La fille abat-jour
Tiens, on dirait le dessus de lit de ma grand-mère. Enfin la chambre entière de ma grand-mère, dessus de lit, rideaux, coussins. Fleurs.
Je suis surpris de penser à ce décor désuet et finalement un peu rassurant, projeté dans une époque que je relie à mon enfance. La chambre dont je ne passais pas le seuil, meubles en bois sombre entrevus par l'entrebâillement de la porte, le lit impeccable tout paré d'un volant tombant au sol, des napperons brodés sur une commode à trois tiroirs, des cadres dorés emprisonnant des visages couleur sépia, le grand miroir au mur piqué de taches noires çà et là. Et ce silence relatif, un tic-tac discret et lancinant venant d'une petite horloge sous cloche de verre dont le balancier rotatif me fascinait.
Donc elle entre dans la pièce et je pense à tout ça.
Elle porte une robe incroyable, plutôt courte et qui volante un peu sur ses cuisses. Sa ceinture en cuir fauve est trop grande en apparence, un bout assez long pend mollement sur sa hanche. L'encolure de la robe se termine par deux fins lacets bleus, extrémités ornées d'une sorte de pompon de fils effilochés comme sur des embrases de rideaux. Comme ils ne sont pas noués, l'échancrure dégage son cou et le haut de sa poitrine. Ca bâille un peu, ça plisse, ça godaille, la dentelle de son soutien-gorge apparaît parfois.
Et pour finir, l'ensemble se décline en un semis de fleurs roses sur un fond bleu profond.

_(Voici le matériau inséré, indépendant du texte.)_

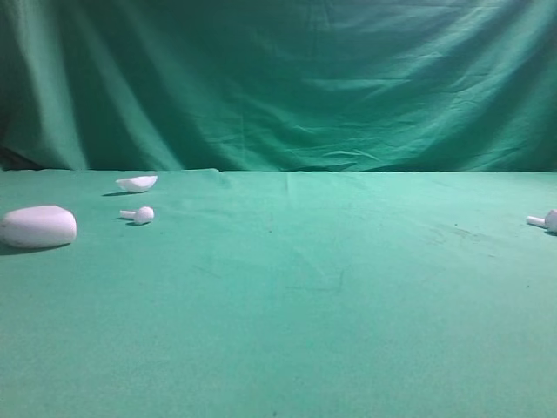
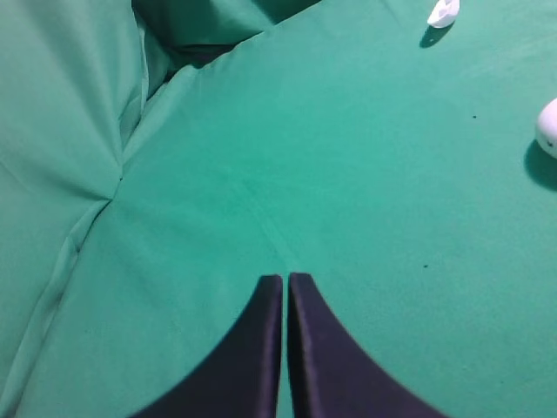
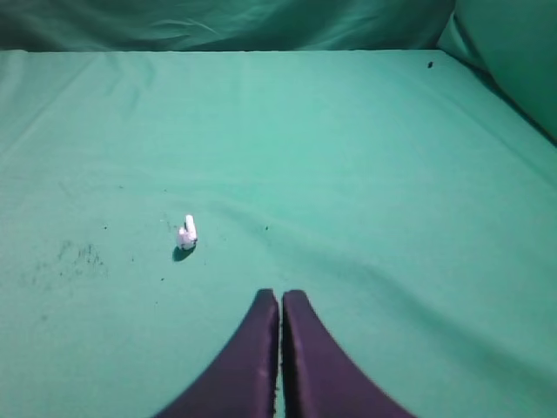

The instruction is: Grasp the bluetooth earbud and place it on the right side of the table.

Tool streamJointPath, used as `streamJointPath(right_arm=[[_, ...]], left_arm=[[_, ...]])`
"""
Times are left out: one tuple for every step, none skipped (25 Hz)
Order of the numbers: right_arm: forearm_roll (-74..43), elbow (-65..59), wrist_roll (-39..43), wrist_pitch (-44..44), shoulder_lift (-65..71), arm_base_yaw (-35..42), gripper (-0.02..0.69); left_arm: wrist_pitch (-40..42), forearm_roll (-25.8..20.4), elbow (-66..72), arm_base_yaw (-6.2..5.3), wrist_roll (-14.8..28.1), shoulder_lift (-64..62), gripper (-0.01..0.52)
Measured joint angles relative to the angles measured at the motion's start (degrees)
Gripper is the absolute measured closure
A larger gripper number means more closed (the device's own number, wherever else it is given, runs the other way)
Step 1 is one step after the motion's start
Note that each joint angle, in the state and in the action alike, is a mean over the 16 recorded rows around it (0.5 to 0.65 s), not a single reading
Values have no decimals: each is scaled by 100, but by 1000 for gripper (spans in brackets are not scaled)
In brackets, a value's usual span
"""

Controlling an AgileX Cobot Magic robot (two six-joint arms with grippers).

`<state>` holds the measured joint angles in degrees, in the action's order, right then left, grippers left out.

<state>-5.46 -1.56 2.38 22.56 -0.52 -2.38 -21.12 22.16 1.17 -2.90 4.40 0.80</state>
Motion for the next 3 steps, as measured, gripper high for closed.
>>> streamJointPath(right_arm=[[0, 0, 0, -4, 0, 0, 665], [0, -1, 0, -6, 0, 0, 665], [0, -1, 0, -7, 0, 1, 665]], left_arm=[[0, 0, 0, 0, 0, 0, 514], [0, 0, 0, 0, 0, 0, 514], [0, 0, 0, 0, 0, 0, 514]])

Elle entre dans la pièce et bouge sans se soucier de moi. Blouson en cuir balancé sur une chaise. Sac tombé à ses pieds. Bottines en daim bleu toutes froissées autour de ses chevilles.
La dégaine de cette fille. Je pense ça. Et à la chambre de ma grand-mère.
- T'as vu ? Elle tourne sur elle-même dans ses petites bottes en peau bleue. La robe s'envole gracieusement autour de ses jambes. Comme un abat-jour fleuri.
Je ne vais pas lui dire parce qu'elle va me demander si j'ai fumé un truc.
Je me lève et l'attire vers moi. Des mèches de son chignon dégoulinent sur sa nuque et j'y pose mes lèvres. Je remonte une main sur ses fesses, sous la robe au tissu parsemé de fleurs aux couleurs d'antan. Les images et les souvenirs n'ont plus aucun sens. Ses bras autour de mon cou. Son corps.
J'aime cette fille abat-jour. Et c'est tout.
Et je me demande pourquoi certaines lampes s'habillent comme des filles.